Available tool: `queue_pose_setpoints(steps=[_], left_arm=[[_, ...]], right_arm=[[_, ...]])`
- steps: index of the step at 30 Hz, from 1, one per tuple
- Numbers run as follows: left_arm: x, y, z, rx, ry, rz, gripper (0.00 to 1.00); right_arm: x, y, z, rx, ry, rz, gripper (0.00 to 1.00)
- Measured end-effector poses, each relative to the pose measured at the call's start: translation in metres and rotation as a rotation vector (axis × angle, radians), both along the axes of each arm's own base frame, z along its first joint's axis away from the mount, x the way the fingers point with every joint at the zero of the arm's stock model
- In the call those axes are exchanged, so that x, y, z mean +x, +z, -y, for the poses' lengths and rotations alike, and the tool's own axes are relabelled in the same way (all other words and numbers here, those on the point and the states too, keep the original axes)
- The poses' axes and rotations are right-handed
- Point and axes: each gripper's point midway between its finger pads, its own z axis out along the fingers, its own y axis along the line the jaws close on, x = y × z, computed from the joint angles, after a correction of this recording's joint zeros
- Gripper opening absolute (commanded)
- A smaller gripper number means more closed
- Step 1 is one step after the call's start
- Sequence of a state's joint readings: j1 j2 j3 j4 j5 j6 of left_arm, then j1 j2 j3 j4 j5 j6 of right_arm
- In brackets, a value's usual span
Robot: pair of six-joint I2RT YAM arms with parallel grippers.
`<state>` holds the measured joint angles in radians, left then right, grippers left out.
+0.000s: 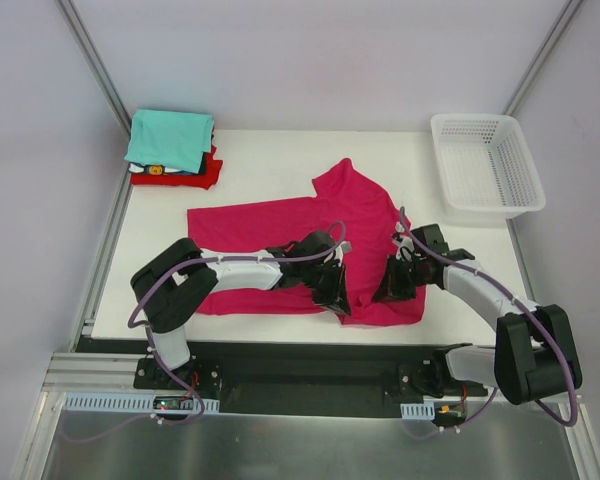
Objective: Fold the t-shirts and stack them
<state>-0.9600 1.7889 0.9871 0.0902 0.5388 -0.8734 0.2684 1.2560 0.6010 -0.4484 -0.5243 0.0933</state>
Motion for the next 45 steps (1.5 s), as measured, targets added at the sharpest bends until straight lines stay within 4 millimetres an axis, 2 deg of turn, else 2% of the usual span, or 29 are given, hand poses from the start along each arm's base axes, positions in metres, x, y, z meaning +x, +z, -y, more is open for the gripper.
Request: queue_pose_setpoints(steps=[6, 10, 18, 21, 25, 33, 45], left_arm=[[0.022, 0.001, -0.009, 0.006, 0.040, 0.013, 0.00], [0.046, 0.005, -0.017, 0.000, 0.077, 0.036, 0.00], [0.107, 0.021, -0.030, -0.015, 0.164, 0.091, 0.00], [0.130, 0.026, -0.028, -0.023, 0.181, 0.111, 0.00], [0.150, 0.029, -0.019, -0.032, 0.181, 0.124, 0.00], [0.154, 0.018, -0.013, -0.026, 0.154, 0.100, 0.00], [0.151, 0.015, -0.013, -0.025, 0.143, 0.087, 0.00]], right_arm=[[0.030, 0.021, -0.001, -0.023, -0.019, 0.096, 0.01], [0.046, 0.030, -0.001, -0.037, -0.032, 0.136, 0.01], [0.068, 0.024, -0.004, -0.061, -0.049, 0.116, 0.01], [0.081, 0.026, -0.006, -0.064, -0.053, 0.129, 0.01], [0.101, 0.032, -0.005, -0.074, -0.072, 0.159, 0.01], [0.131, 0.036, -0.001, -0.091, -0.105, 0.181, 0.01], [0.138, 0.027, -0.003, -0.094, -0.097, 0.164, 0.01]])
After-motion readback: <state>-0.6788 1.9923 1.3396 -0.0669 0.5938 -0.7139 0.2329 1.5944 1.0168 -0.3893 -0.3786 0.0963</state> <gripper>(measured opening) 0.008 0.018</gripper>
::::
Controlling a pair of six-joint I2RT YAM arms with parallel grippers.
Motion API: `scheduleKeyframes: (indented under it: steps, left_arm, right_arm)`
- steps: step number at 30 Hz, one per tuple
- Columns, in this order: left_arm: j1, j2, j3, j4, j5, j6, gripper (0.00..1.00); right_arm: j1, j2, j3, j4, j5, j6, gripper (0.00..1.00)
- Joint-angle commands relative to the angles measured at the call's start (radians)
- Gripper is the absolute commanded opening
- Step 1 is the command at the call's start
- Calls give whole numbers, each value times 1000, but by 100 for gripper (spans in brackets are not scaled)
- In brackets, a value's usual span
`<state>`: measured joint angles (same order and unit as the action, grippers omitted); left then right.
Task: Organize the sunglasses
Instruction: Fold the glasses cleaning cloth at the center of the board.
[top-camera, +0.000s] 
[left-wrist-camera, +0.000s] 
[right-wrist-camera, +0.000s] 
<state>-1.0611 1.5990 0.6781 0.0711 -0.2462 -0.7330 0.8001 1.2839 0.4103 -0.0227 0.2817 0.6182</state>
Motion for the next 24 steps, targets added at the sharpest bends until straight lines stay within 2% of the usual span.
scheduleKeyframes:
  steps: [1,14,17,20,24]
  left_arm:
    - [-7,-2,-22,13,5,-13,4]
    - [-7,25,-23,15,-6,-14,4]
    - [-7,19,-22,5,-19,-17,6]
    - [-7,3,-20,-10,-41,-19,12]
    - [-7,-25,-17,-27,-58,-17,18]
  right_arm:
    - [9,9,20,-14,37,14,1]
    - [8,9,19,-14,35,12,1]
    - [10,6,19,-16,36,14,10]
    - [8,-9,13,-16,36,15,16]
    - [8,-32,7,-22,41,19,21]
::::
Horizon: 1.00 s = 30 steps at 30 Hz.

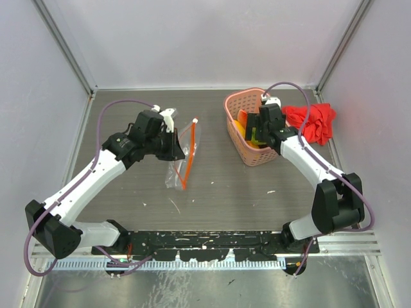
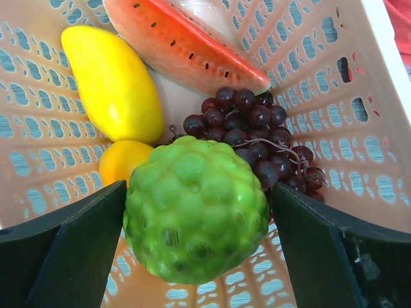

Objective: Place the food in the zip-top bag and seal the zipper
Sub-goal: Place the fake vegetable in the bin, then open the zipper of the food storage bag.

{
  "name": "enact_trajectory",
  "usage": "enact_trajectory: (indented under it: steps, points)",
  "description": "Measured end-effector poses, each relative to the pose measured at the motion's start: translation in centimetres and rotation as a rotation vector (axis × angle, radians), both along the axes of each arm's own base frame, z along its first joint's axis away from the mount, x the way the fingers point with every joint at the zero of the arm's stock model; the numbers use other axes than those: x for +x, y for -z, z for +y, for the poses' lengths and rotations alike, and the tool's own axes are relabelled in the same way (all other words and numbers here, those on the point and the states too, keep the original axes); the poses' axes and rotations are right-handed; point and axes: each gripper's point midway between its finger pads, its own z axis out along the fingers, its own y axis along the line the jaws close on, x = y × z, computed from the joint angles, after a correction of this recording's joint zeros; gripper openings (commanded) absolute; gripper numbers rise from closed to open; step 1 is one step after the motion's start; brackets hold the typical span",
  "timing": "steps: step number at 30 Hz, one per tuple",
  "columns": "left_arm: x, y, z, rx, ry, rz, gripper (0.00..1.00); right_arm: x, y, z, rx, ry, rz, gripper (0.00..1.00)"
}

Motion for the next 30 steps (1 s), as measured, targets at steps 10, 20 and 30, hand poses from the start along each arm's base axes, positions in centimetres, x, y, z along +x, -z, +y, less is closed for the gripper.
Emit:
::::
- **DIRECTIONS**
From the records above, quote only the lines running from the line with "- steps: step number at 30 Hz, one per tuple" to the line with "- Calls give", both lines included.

- **RESULT OF THIS EXERCISE**
- steps: step number at 30 Hz, one per tuple
- Columns, in this order: left_arm: j1, j2, j3, j4, j5, j6, gripper (0.00..1.00); right_arm: j1, j2, j3, j4, j5, j6, gripper (0.00..1.00)
- Joint-angle commands relative to the angles measured at the call's start (radians)
- Gripper is the absolute commanded opening
- Step 1 is the command at the call's start
- Calls give whole numbers, each value times 1000, but by 100 for gripper (spans in brackets are not scaled)

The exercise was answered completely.